A few months after this idea took hold, I suddenly realized there was a problem with it. I went to my father and asked, “When a scientist mixes chemicals together, isn’t it dangerous? What happens if the stuff in the beaker explodes?”

He calmly assured me that there was little danger of an explosion. “The scientist already knows what the chemicals are,” he said. “He has a pretty good idea of what’s going to happen when he puts them together. So if there was a chance that a certain combination of chemicals might explode, the scientist would be very careful.

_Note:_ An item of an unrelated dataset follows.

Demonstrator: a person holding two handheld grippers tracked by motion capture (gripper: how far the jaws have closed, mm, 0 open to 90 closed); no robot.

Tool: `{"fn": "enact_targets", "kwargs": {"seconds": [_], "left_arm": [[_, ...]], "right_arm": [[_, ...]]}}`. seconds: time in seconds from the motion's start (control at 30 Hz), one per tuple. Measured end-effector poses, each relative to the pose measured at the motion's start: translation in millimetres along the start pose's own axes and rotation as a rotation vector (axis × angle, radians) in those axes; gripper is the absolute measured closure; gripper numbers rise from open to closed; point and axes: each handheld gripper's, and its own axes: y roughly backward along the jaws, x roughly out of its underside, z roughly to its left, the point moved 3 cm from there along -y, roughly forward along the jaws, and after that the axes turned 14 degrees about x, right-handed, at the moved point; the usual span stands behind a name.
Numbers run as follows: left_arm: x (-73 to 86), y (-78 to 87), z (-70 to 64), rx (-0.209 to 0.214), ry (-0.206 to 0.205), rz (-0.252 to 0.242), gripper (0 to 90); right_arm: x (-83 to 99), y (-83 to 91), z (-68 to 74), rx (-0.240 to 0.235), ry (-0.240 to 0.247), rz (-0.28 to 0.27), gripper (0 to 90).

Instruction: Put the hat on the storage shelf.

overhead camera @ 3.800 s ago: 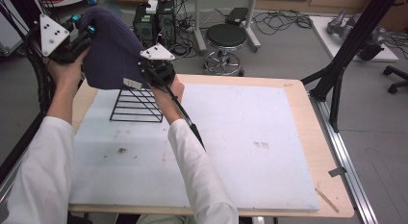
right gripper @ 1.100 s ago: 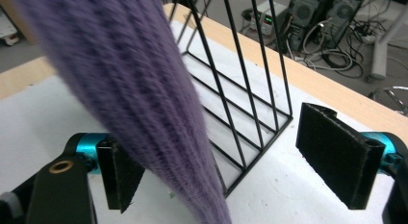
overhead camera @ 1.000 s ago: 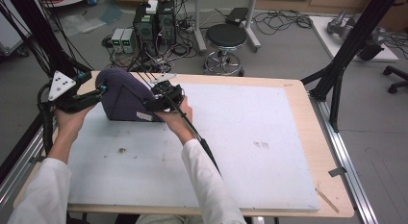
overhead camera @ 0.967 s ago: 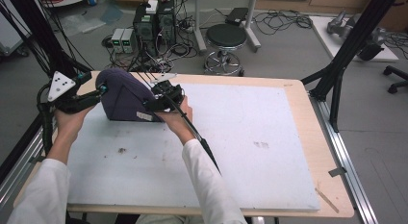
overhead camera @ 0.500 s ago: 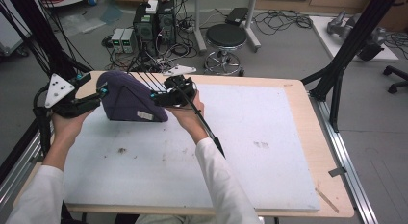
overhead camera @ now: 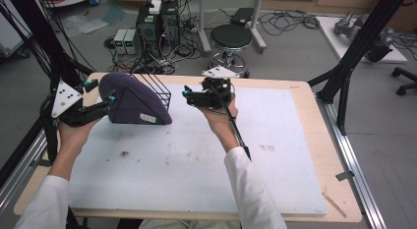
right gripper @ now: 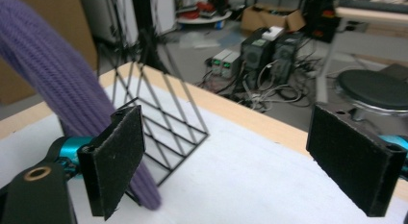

He’d probably start out by mixing very small amounts, and he’d use special equipment to protect himself.”

My father meant this to be reassuring, but to me it was utterly deflating. As a scientist, I’d already know what the colored liquids are? I’d be able to predict what was going to happen when I mixed them? Then what’s the point of mixing them at all? Where’s the joy of discovery? Being a scientist suddenly lost all its appeal.

Interestingly, I have no memory of any career fantasies after that. As I grew up, I lacked any vision of what I wanted to be as an adult. This condition lasted all through college. As a graduating senior, I went to the Career Services office for help in figuring out what sort of job I should look for. I took the standard battery of aptitude, personality, and interest tests, with no clear conclusion or direction. The career counselor, defeated, finally said to me, “Have you considered seeing a psychotherapist?”

Amazingly, I’ve made it to retirement without ever having had a real career. I always had a knack for assessing whatever skills I had and then finding a way to get someone to pay me to use them. I treated any employment I had as an opportunity to learn new skills, and then used those skills as a step toward doing something else. Over the course of my adult life, I’ve been hired to work as a writer, editor, producer, actor, animator, designer, composer, web developer, photo retoucher, and community college professor. I had no formal training in any of those things, but somehow I managed never to starve. Looking back on it, though, my life much more resembles my father’s version of a scientist than that of my childhood imagination. I always carefully assessed what seemed possible, what the likely outcome would be of trying this or that, and how to protect myself if anything bad happened. The people who follow a conventional career path are the ones I find amazing. When someone says, “I want to become an X,” and then invest years and money into learning how to be an X, and then they come out at the end and they’re an X, I wonder how that was possible. How did they reach such certainty about what they really wanted to do? How did they know that they really had the capacity to be good at it? How did they know that their investment was going to pay off financially? In other words, how could they have embarked on that path without knowing how it was going to turn out? For me, that seems like the equivalent of mixing chemicals together and seeing what happens. I have nothing but respect for the people who do it.